_Source data_:
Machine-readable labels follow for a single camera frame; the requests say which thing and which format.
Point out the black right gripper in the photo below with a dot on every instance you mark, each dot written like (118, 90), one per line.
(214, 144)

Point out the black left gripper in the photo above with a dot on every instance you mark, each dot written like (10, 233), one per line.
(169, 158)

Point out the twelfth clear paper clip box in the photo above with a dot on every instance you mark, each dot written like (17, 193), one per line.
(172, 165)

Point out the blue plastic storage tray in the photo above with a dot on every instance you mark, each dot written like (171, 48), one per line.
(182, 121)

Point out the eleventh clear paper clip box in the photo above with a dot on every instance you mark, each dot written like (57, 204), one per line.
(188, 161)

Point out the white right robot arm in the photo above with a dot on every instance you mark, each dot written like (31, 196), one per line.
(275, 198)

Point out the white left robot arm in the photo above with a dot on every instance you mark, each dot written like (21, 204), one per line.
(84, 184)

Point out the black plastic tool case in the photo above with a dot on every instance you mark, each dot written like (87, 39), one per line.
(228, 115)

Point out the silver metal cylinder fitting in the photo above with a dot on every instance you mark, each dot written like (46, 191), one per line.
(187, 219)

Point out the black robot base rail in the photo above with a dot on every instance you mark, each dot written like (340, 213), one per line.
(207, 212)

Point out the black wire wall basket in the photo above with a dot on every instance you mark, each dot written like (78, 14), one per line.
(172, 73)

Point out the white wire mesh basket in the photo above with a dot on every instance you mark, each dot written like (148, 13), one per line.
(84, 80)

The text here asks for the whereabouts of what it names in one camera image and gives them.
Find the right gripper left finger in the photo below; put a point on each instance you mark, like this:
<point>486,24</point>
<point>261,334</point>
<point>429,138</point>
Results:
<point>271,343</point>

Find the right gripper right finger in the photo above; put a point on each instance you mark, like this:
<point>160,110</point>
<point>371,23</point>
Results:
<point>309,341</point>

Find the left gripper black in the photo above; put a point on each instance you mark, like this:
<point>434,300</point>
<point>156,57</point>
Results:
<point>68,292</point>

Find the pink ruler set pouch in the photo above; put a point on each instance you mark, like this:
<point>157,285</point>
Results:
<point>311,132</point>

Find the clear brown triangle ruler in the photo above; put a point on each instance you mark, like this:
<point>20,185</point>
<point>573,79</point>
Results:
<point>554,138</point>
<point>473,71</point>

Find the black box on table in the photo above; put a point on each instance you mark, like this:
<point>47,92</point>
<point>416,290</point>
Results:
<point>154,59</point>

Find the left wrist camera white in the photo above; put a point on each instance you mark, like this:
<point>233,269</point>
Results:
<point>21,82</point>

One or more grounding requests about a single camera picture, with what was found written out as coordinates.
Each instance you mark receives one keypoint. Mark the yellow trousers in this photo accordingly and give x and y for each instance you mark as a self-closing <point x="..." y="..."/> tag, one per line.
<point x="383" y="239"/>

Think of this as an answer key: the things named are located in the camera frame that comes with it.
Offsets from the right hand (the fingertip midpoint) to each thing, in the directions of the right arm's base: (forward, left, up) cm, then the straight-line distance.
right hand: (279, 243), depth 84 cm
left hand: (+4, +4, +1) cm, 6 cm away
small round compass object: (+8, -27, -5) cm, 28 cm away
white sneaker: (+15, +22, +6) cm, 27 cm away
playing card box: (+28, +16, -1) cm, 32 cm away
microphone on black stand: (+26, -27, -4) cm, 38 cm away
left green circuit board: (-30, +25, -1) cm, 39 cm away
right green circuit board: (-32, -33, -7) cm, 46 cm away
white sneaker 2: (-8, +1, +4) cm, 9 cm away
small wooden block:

_Problem statement_: The material above must be output in full. Keep every word as it is.

_Written response_:
Machine-readable labels follow for a single camera frame; the requests say which thing and which format.
Point out the black right gripper in the photo below with a dot on every instance you mark, each dot written like (118, 90), one per line.
(214, 144)

Point out the black left gripper in the photo above with a dot on every instance you mark, each dot written like (10, 233), one per line.
(169, 158)

Point out the twelfth clear paper clip box in the photo above with a dot on every instance you mark, each dot written like (17, 193), one per line.
(172, 165)

Point out the blue plastic storage tray in the photo above with a dot on every instance you mark, each dot written like (171, 48), one per line.
(182, 121)

Point out the eleventh clear paper clip box in the photo above with a dot on every instance you mark, each dot written like (57, 204), one per line.
(188, 161)

Point out the white right robot arm in the photo above with a dot on every instance you mark, each dot written like (31, 196), one per line.
(275, 198)

Point out the white left robot arm in the photo above with a dot on every instance you mark, each dot written like (21, 204), one per line.
(84, 184)

Point out the black plastic tool case in the photo above with a dot on every instance you mark, each dot written like (87, 39), one per line.
(228, 115)

Point out the silver metal cylinder fitting in the photo above with a dot on every instance you mark, each dot written like (46, 191), one per line.
(187, 219)

Point out the black robot base rail in the photo above with a dot on every instance you mark, each dot written like (340, 213), one per line.
(207, 212)

Point out the black wire wall basket in the photo above with a dot on every instance you mark, each dot written like (78, 14), one per line.
(172, 73)

Point out the white wire mesh basket in the photo above with a dot on every instance you mark, each dot written like (148, 13), one per line.
(84, 80)

The text here asks for the whereabouts of what it names in one camera image and gives them.
Find the right gripper left finger in the photo below; put a point on each instance you mark, like this:
<point>486,24</point>
<point>261,334</point>
<point>429,138</point>
Results:
<point>271,343</point>

Find the right gripper right finger in the photo above; put a point on each instance you mark, like this:
<point>160,110</point>
<point>371,23</point>
Results:
<point>309,341</point>

Find the left gripper black in the photo above; put a point on each instance you mark, like this:
<point>434,300</point>
<point>156,57</point>
Results:
<point>68,292</point>

Find the pink ruler set pouch in the photo above; put a point on each instance you mark, like this:
<point>157,285</point>
Results:
<point>311,132</point>

Find the clear brown triangle ruler in the photo above; put a point on each instance you mark, like this:
<point>20,185</point>
<point>573,79</point>
Results:
<point>554,138</point>
<point>473,71</point>

Find the black box on table in the photo above; put a point on each instance you mark, like this:
<point>47,92</point>
<point>416,290</point>
Results:
<point>154,59</point>

Find the left wrist camera white in the photo above; put a point on each instance you mark, like this:
<point>233,269</point>
Results:
<point>21,82</point>

One or more grounding requests about a single camera picture, with what was found written out as coordinates.
Each instance you mark receives one keypoint. Mark the yellow trousers in this photo accordingly and give x and y for each instance you mark as a self-closing <point x="..." y="..."/> tag, one per line.
<point x="383" y="239"/>

Think of this as an answer key: the things named are located in the camera frame that comes with it.
Offsets from the right hand (the fingertip midpoint) to each thing, in the directions of the right arm's base: (forward, left, up) cm, then the straight-line distance.
right hand: (279, 243), depth 84 cm
left hand: (+4, +4, +1) cm, 6 cm away
small round compass object: (+8, -27, -5) cm, 28 cm away
white sneaker: (+15, +22, +6) cm, 27 cm away
playing card box: (+28, +16, -1) cm, 32 cm away
microphone on black stand: (+26, -27, -4) cm, 38 cm away
left green circuit board: (-30, +25, -1) cm, 39 cm away
right green circuit board: (-32, -33, -7) cm, 46 cm away
white sneaker 2: (-8, +1, +4) cm, 9 cm away
small wooden block:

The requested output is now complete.